For traumatic brain injury, positive early decompression management could reduce the incidence of secondary injury [31]. And the age always act as an independent risk factor of prognosis, suboptimal outcome appears in those elder participants. Recent registry studies have proved more strong prognostic predictors, including type of infarction occlusion and blood sugar level.
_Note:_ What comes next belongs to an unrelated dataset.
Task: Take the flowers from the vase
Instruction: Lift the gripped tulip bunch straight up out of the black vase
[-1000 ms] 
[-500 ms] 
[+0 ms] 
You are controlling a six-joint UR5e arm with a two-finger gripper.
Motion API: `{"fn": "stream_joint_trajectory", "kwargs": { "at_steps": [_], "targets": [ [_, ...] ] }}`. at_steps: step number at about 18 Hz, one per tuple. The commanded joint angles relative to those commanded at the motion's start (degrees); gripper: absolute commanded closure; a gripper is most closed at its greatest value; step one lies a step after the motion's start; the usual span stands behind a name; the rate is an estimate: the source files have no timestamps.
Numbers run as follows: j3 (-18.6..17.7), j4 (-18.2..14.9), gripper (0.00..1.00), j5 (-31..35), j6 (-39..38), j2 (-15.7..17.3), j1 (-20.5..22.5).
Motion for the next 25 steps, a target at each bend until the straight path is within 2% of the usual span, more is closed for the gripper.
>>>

The conclusion drawn from this study is limited for the heterogeneity of different studies involved in. Further researches are urgently needed in both clinical trials, such as RCTs and real-world researches, and fundamental researches, including molecular mechanism studies, pathological researches, and animal experimentations. Not only for the developing progress of mMCAI, but also for the protecting mechanism of DC, in purpose of provide evidence-based operative indication, timing selection principle and perioperative management strategy.

Conclusions

In conclusion, according to the available evidence, our study demonstrated DC can ameliorate the suboptimal outcome of mMCAI patients.